DESCRIPTION OF THE TASK:
The line containing "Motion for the" marks the start. Return it and every later line of the listing below exactly, ending with the last one.

MATERIAL PROVIDED:
___
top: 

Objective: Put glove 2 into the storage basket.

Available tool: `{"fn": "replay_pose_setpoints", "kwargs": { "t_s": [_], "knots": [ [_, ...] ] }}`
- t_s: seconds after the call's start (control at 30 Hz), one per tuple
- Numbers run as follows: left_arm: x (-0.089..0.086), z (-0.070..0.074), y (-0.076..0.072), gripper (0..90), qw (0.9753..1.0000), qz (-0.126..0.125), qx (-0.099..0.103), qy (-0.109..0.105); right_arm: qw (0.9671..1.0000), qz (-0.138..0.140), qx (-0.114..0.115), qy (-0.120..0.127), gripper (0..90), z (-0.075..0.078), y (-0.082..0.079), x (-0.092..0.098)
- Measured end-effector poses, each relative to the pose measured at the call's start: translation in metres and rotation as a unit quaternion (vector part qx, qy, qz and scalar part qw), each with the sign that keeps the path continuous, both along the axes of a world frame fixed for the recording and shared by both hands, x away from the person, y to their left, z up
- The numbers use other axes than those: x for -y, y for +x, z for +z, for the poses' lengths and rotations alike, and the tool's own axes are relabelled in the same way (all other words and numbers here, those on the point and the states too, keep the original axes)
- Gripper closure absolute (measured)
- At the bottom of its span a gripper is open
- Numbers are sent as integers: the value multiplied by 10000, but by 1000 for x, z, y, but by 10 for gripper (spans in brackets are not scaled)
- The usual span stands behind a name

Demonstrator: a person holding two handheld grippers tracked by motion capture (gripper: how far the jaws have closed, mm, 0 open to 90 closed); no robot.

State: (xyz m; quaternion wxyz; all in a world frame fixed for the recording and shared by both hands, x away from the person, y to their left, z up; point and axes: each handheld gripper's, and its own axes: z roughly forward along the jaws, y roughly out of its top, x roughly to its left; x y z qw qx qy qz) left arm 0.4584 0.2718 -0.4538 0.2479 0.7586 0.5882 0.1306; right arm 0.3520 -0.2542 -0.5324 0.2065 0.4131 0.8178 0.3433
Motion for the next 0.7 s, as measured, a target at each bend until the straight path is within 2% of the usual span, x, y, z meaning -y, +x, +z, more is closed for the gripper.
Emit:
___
WRITTEN RESPONSE:
Motion for the next 0.7 s, as measured, a target at each bend until the straight path is within 2% of the usual span, x, y, z meaning -y, +x, +z, more is closed for the gripper.
Emit:

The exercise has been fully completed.